• Input for this task:
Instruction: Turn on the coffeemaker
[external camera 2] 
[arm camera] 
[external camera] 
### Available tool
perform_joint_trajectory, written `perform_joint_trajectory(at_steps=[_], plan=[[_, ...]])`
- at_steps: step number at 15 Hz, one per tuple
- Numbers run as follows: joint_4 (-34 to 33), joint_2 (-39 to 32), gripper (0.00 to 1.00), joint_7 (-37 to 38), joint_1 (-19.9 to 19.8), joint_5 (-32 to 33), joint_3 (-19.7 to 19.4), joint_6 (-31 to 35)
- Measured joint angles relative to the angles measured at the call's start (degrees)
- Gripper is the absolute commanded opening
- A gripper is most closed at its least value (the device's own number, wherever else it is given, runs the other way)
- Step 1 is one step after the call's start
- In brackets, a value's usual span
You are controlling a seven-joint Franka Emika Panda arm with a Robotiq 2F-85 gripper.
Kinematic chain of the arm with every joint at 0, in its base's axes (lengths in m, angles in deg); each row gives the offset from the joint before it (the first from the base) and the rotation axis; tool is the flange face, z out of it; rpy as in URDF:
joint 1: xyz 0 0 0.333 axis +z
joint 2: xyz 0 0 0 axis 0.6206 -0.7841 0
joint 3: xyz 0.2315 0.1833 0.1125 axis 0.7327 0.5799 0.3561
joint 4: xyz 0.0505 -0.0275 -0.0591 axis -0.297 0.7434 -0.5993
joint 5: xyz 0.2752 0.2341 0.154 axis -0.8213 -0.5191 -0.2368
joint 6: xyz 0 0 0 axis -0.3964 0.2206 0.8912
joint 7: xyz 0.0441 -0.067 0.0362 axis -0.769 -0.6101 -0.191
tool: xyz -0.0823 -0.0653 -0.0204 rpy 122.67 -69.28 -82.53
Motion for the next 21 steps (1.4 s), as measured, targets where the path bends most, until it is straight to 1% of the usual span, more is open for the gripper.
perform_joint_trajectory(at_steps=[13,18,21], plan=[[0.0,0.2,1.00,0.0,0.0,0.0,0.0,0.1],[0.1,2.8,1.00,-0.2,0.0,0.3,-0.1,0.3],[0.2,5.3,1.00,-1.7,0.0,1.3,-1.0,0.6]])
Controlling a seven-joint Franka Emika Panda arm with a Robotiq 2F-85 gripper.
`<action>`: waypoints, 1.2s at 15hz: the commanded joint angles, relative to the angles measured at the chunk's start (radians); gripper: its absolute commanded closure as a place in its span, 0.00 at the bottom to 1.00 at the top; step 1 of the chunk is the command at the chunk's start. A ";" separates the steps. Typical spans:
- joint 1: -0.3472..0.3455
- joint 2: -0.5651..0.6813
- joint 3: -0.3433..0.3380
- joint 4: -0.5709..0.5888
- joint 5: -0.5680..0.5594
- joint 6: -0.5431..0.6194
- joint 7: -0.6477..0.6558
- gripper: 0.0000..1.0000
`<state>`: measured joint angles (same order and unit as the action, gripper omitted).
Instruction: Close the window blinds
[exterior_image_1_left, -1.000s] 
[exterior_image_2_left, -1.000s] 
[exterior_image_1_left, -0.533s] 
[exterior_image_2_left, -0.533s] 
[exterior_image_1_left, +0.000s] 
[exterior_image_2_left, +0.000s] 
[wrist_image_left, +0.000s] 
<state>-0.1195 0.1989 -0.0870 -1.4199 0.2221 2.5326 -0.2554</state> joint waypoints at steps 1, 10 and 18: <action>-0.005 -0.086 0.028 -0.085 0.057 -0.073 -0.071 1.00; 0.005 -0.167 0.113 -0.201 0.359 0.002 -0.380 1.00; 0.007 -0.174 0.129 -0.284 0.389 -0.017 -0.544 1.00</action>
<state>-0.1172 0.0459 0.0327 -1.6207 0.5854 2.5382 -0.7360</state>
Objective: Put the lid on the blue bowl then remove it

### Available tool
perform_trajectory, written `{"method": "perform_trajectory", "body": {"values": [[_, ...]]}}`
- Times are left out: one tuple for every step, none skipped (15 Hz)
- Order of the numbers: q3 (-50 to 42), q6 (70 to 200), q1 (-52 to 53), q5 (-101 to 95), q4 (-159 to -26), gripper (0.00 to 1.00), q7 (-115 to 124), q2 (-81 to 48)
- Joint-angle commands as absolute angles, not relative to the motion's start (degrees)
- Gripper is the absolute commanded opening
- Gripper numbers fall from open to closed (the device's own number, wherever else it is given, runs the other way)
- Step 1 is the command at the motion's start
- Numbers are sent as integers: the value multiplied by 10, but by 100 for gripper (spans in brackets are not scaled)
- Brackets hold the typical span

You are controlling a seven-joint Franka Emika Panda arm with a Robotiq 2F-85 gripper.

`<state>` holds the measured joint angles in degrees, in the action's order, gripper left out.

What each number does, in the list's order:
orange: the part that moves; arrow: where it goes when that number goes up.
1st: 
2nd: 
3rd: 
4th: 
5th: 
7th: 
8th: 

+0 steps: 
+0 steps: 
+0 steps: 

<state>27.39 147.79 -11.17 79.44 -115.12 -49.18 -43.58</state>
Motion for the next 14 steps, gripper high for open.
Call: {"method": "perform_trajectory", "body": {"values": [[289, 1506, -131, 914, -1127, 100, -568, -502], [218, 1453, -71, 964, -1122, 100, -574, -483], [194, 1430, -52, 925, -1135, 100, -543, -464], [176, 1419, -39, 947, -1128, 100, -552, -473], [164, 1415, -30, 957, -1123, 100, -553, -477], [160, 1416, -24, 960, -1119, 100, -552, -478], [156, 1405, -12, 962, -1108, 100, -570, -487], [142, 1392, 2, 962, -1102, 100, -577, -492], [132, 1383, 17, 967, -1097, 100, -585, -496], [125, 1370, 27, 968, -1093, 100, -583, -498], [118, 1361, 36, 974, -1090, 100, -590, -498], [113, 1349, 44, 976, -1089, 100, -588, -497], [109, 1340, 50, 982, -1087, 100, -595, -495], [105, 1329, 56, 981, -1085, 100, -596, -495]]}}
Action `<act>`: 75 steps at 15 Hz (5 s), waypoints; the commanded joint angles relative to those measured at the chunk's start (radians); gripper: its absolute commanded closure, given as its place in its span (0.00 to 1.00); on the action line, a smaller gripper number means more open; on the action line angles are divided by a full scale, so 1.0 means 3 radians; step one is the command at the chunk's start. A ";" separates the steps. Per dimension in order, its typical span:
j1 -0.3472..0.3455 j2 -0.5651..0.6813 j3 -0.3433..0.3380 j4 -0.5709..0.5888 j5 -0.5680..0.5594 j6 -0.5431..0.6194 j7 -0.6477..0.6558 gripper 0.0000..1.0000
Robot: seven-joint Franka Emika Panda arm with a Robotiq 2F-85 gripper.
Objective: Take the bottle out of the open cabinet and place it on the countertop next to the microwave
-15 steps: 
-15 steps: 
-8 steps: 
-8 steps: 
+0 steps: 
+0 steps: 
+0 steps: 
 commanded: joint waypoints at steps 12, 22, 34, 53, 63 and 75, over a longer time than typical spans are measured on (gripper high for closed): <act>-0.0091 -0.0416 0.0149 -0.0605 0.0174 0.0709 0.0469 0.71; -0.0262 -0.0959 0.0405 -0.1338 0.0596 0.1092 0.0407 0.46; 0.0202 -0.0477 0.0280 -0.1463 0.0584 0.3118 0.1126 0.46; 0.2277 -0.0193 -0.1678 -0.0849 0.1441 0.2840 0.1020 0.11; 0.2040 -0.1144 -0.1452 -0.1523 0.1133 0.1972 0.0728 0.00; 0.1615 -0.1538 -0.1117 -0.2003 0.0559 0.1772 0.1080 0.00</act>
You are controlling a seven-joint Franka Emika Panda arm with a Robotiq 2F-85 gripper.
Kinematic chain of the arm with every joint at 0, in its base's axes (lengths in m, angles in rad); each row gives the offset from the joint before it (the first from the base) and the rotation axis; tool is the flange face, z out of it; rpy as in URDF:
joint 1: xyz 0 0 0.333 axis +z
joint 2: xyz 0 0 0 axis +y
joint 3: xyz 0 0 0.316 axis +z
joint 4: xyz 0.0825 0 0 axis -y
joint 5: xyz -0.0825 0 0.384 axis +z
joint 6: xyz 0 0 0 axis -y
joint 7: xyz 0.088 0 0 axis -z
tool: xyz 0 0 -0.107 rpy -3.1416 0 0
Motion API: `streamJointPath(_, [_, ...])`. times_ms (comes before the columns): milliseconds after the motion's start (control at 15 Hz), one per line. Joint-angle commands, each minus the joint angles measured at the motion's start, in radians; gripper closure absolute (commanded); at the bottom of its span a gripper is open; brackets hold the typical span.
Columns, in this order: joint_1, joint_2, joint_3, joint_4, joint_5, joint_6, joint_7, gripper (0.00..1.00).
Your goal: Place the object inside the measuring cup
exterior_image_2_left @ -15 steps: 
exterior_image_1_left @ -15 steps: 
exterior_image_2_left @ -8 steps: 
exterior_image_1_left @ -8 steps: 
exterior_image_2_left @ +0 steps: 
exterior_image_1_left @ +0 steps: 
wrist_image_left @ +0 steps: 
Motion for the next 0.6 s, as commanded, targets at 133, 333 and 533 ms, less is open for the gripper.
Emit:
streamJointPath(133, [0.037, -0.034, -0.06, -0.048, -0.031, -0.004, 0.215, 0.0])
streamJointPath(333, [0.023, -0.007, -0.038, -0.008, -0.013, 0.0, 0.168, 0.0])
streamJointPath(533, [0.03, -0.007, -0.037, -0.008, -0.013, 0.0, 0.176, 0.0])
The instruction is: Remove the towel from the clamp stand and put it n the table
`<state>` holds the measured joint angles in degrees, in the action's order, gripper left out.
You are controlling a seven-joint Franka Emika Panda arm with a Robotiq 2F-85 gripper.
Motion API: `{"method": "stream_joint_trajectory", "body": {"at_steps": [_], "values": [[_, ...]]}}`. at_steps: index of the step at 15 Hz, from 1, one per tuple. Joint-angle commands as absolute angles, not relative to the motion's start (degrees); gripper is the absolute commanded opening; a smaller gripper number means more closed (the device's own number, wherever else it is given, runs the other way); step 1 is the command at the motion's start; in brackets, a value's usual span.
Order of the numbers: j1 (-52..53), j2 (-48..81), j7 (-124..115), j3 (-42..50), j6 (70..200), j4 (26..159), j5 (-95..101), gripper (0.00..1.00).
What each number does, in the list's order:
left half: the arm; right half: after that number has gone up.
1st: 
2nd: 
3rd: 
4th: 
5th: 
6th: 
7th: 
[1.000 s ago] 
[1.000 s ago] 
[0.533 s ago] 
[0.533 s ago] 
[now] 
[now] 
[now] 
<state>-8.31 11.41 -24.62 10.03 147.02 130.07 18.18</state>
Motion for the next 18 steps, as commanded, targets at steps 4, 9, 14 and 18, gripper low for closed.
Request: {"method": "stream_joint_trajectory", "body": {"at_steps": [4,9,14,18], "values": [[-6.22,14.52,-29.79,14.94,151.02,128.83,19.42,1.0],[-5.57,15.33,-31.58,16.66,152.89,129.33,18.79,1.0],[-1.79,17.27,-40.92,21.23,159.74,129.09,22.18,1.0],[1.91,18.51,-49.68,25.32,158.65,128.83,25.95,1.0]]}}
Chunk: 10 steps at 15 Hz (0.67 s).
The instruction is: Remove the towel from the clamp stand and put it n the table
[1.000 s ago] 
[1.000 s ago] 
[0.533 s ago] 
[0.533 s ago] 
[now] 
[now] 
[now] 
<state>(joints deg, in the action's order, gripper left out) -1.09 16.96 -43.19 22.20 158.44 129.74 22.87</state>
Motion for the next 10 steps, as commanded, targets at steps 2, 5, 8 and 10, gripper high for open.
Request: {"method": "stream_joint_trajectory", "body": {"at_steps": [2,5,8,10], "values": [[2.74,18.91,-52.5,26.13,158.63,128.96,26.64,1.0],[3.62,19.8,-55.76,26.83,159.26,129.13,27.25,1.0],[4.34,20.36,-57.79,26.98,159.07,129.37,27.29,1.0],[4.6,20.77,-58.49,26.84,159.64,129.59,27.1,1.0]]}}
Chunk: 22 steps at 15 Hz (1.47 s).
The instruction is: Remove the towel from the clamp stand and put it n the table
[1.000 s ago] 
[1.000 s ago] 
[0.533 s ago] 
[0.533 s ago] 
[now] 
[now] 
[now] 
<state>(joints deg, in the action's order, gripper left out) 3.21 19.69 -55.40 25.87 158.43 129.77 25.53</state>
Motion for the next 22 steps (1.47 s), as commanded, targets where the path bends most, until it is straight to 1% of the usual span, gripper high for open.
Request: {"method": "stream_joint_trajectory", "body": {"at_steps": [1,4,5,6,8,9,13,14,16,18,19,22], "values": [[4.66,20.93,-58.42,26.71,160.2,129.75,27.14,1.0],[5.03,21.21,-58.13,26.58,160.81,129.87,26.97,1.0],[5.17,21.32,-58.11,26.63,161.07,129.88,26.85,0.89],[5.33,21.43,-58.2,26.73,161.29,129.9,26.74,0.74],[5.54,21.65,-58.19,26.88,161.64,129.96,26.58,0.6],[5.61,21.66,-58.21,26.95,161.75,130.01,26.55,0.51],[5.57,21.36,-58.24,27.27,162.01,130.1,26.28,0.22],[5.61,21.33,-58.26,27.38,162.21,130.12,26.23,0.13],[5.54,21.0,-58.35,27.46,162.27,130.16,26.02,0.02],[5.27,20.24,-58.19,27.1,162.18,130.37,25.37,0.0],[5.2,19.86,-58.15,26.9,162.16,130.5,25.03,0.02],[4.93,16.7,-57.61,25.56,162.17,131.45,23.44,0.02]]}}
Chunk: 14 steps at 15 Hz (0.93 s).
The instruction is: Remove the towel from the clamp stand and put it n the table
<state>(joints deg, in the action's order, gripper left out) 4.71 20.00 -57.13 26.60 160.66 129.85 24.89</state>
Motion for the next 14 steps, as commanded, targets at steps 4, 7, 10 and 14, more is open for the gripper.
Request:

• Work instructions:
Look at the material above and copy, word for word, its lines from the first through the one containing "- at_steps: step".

• Output for this task:
Instruction: Turn on the coffeemaker
[external camera 2] 
[arm camera] 
[external camera] 
### Available tool
perform_joint_trajectory, written `perform_joint_trajectory(at_steps=[_], plan=[[_, ...]])`
- at_steps: step number at 15 Hz, one per tuple

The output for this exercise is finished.